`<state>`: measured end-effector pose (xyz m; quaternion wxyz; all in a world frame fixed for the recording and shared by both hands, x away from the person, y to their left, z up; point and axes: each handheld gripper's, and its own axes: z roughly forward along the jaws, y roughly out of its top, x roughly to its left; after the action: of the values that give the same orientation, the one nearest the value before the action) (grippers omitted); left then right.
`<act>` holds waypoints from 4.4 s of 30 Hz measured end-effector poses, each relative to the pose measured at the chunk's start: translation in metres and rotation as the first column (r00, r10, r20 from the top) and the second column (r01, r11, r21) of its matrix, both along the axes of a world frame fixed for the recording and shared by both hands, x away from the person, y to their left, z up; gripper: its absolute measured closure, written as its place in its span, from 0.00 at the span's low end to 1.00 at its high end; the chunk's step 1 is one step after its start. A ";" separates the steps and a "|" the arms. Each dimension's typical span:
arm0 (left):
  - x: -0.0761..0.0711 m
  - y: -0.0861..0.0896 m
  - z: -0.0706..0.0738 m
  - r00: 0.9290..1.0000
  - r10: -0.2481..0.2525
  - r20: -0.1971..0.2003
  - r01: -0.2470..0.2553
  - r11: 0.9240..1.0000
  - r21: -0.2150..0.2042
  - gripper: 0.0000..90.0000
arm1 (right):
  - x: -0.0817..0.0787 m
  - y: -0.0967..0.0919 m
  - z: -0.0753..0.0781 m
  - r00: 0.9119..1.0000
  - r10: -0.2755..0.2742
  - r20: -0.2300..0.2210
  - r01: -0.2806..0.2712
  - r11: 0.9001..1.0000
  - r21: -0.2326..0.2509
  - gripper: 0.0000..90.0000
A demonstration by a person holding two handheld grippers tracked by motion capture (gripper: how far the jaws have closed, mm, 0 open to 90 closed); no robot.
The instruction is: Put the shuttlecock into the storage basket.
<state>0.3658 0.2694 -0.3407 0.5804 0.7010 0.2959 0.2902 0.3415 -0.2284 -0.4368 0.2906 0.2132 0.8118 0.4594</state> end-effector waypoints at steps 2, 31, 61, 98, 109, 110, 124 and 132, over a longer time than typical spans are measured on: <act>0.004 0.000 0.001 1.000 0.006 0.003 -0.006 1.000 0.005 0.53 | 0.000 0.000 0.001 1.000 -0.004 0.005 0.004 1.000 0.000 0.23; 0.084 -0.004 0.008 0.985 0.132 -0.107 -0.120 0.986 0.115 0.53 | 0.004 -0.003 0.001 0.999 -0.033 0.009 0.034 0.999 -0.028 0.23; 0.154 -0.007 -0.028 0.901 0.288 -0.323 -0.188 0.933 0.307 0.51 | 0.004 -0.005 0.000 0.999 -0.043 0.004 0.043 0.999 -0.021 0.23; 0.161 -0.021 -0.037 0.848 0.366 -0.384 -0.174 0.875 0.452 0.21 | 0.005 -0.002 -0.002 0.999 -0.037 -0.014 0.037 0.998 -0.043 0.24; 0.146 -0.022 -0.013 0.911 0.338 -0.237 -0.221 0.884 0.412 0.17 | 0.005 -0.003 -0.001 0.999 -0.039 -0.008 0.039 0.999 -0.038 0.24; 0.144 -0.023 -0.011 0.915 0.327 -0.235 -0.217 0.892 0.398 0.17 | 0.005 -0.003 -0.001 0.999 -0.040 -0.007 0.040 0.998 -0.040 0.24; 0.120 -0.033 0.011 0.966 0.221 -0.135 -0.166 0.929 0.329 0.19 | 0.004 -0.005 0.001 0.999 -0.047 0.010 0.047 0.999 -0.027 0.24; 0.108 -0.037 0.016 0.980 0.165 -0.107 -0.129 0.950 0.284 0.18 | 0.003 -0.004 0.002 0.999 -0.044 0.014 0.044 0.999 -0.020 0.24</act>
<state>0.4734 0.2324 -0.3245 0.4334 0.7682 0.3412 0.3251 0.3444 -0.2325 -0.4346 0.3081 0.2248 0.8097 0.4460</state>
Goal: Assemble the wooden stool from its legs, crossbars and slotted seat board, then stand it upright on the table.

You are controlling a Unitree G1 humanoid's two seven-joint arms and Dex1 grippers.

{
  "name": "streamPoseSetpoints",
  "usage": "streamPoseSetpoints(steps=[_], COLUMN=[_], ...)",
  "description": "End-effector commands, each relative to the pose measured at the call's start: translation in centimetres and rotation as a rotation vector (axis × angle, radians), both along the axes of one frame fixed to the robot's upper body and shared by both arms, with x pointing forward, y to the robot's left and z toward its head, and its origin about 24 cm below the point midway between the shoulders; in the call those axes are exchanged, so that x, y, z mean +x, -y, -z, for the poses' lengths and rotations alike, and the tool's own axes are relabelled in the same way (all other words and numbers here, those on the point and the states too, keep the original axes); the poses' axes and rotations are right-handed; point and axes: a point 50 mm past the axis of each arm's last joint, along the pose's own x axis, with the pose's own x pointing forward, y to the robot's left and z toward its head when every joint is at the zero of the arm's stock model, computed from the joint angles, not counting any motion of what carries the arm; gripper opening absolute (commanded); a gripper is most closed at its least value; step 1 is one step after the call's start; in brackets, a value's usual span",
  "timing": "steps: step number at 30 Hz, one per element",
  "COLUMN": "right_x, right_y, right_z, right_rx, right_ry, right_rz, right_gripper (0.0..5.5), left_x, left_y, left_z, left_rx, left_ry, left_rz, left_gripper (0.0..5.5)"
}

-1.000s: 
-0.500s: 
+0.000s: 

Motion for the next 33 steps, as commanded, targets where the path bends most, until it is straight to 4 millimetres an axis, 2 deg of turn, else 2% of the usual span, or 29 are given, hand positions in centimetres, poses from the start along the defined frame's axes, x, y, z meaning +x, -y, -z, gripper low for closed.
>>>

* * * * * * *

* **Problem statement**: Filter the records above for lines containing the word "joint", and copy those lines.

* **Task response**:
You are controlling a Unitree G1 humanoid's two seven-joint arms and Dex1 grippers.
  "description": "End-effector commands, each relative to the pose measured at the call's start: translation in centimetres and rotation as a rotation vector (axis × angle, radians), both along the axes of one frame fixed to the robot's upper body and shared by both arms, with x pointing forward, y to the robot's left and z toward its head, and its origin about 24 cm below the point midway between the shoulders; in the call those axes are exchanged, so that x, y, z mean +x, -y, -z, for the poses' lengths and rotations alike, and the tool's own axes are relabelled in the same way (all other words and numbers here, those on the point and the states too, keep the original axes); the poses' axes and rotations are right-handed; point and axes: a point 50 mm past the axis of each arm's last joint, along the pose's own x axis, with the pose's own x pointing forward, y to the robot's left and z toward its head when every joint is at the zero of the arm's stock model, computed from the joint angles, not counting any motion of what carries the arm; gripper opening absolute (commanded); a gripper is most closed at its least value; step 1 is one step after the call's start; in brackets, a value's usual span",

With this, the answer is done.